--- Work instructions ---
Take every line from the data that has the word "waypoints" in it.

--- Exercise data ---
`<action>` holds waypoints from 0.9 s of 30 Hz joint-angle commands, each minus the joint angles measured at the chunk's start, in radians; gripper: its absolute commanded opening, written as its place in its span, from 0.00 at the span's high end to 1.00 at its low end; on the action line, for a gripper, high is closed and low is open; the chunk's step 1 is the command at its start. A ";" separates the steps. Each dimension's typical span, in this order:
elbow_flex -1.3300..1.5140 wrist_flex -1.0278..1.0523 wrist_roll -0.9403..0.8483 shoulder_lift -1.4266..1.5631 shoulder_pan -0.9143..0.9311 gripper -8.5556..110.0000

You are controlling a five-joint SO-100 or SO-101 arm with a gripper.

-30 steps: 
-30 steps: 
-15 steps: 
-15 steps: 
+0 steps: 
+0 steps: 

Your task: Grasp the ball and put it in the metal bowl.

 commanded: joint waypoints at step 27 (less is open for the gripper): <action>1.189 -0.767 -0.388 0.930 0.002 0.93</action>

--- Task output ---
`<action>` holds waypoints from 0.9 s of 30 Hz joint-angle commands, each minus the joint angles measured at the chunk's start, in radians; gripper: its absolute commanded opening, written as its place in its span, from 0.00 at the span's high end to 1.00 at its low end; on the action line, for a gripper, high is closed and low is open; the chunk's step 1 is the command at its start. A ";" separates the steps. Each dimension's typical span, in this order:
 commanded: joint waypoints at step 27 (less is open for the gripper): <action>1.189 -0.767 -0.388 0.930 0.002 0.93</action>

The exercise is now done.